The think tank report points to U.S. estimates that there are between 12,000 and 20,000 hardcore insurgents in Iraq. It says that Iraqi politicians have been keen to blame the rise in sectarian violence on foreign jihadists. "But they may have overstated their case."

Insurgents demonstrated their ability to hit U.S. forces in the heart of the Iraqi capital Tuesday when a military convoy was targeted by a car bomb, killing three U.S. troops. A fourth U.S. soldier was killed in a drive-by shooting as he sat atop a Bradley fighting vehicle at an observation post in central Baghdad. The U.S. military also announced Tuesday that four soldiers had been killed by a roadside bomb on Monday in Haswa, 30 miles south of the capital, bringing the total number of U.S. fatalities since May 22 to 13.

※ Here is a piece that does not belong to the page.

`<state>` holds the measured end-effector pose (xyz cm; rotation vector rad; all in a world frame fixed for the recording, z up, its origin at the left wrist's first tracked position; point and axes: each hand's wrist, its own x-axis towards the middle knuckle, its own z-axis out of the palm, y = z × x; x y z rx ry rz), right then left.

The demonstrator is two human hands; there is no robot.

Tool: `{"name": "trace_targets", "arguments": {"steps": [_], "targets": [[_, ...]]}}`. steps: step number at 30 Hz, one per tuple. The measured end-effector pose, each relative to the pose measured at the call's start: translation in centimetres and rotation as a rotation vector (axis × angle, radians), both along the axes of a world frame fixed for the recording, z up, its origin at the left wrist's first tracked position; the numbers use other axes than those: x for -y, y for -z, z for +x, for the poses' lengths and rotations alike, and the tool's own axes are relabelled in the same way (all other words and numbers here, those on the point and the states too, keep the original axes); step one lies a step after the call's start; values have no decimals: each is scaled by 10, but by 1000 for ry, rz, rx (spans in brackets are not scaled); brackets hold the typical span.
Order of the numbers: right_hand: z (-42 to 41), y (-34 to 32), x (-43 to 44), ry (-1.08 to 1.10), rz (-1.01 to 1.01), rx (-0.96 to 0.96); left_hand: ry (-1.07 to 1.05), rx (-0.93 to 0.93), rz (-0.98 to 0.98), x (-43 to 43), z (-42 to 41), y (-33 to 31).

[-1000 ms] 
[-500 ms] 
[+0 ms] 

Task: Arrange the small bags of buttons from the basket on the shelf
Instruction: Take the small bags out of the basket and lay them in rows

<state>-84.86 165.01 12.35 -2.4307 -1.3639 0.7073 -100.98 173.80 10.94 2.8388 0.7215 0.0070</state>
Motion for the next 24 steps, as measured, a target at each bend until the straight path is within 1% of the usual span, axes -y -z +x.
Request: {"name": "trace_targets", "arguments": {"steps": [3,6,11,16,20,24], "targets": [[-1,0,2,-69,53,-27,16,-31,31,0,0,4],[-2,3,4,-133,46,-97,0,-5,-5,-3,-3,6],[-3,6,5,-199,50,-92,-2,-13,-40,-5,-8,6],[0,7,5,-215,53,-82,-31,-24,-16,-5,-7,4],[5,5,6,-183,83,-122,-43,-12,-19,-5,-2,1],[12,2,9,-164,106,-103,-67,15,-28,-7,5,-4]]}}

Tuesday, Iraq's new interior minister, Bayan al-Jabr, who is also a member of the ruling Shiite-led alliance, met with two prominent Sunni Muslim figures in an effort to reduce sectarian tensions. Officials said the meeting was designed to "curb all hateful attempts aiming to plan sectarian sedition among the Iraqi people."

Toby Dodge, senior fellow at the IISS and an expert on Iraq, estimated Tuesday that there are about 1,000 foreign fighters in Iraq "perfecting the use of car bombs" and causing more problems across the region, including Saudi Arabia. There seemed to be no "viable exit strategy" for foreign troops.